You know there’s a great deal of the Pharisee in all of us and by us I don’t mean occasional visitors or outsiders. They are most welcome but they should be warned, they are in great danger-from the rest of us.  For we have a tendency to be offended by the radical freedom offered by Jesus, to reject the new wine and retreat into the old wineskins. To put in the place of the gospel a heavy religious superstructure devoted to the worship of a pitiless god who demands endless sacrifice. This god will really make you suffer. The good news of Jesus is that there is no such god.

We are offended by the notion that God doesn’t fit into the scheme into which we think he ought to fit. We want to make burdens for ourselves and for others because freedom is just too much for us. The real good news comes quietly, kindly and slowly. Blessed are those says Jesus who can receive this and are not offended.

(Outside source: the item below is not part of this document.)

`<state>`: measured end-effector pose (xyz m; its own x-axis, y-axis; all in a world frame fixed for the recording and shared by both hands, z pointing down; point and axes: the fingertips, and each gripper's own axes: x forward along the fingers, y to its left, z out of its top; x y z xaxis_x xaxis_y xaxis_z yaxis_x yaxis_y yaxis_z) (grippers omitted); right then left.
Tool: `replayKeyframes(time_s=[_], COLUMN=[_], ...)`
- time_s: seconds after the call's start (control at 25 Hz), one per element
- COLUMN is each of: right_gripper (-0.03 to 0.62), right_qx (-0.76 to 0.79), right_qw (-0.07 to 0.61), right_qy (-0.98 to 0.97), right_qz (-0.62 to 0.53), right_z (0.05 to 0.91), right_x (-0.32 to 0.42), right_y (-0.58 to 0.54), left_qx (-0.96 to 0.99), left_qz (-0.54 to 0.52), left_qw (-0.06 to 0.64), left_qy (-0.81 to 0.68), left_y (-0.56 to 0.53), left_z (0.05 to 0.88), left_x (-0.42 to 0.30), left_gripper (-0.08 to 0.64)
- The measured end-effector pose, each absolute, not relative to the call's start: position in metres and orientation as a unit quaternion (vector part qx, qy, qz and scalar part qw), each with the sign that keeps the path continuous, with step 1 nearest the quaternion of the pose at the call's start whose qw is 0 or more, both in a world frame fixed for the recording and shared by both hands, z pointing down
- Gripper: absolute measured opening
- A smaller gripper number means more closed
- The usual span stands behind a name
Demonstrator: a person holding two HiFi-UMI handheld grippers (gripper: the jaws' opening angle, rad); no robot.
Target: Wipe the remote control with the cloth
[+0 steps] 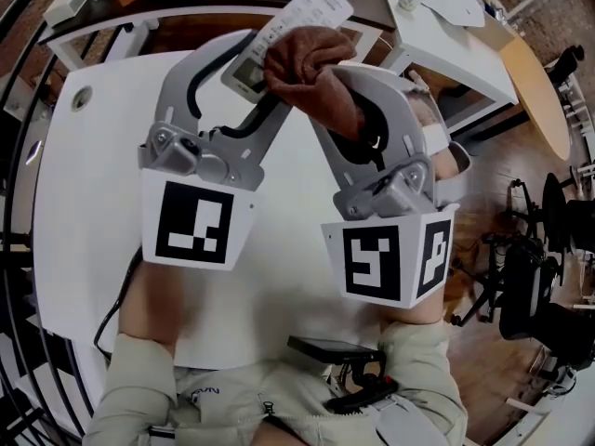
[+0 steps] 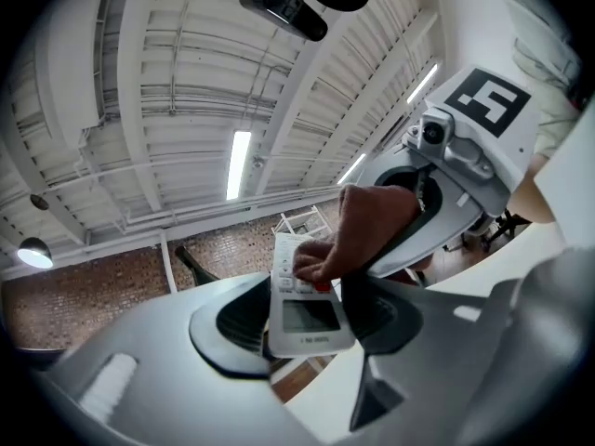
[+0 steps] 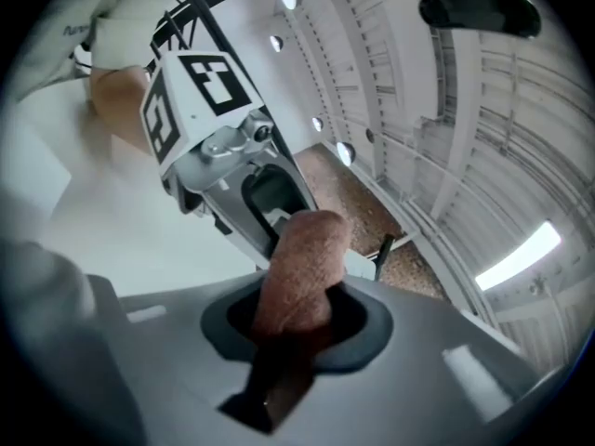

Jesus does not offend the foreign woman. She is prepared to risk being offended. She’s not trapped inside a system of religious and social obligation as the Pharisees are. She’s prepared to cross a boundary, speak out of turn, risk a snub all for a great reward. How many of us would be willing to do that. The prize is a blessing and the fulfillment of faith. The cost is the likelihood of hearing a word that takes us to the limit of what we can receive without offence.

Perhaps the message here is that we should all be a little bit bolder. Respond to those hard sayings. Give God a witty answer-express our faith in questions and arguments-not worry too much about the pieties.

Kierkegaard, the Danish writer, was not afraid of giving offense-indeed he made a career of it. Once he said this. Take away from Christianity the possibility of offense – or take away from the forgiveness of sin the battle of an anguished conscience. Then lock the churches, the sooner the better or turn them into places of amusement which stand open all day long. Yes Christianity can and should give offence sometimes. Blessed are those who are not offended said Jesus.

Kierkegaard also wrote parables. Here’s one he didn’t write. A close encounter with the Kingdom of God is like a visit to the circus. We are fascinated by the clown’s performance and yet we fear that we may be selected as the object of his next trick. So as he approaches our ringside we look away.  What a lot we miss!

Blessed is he, says Jesus, who is not scandalised by me!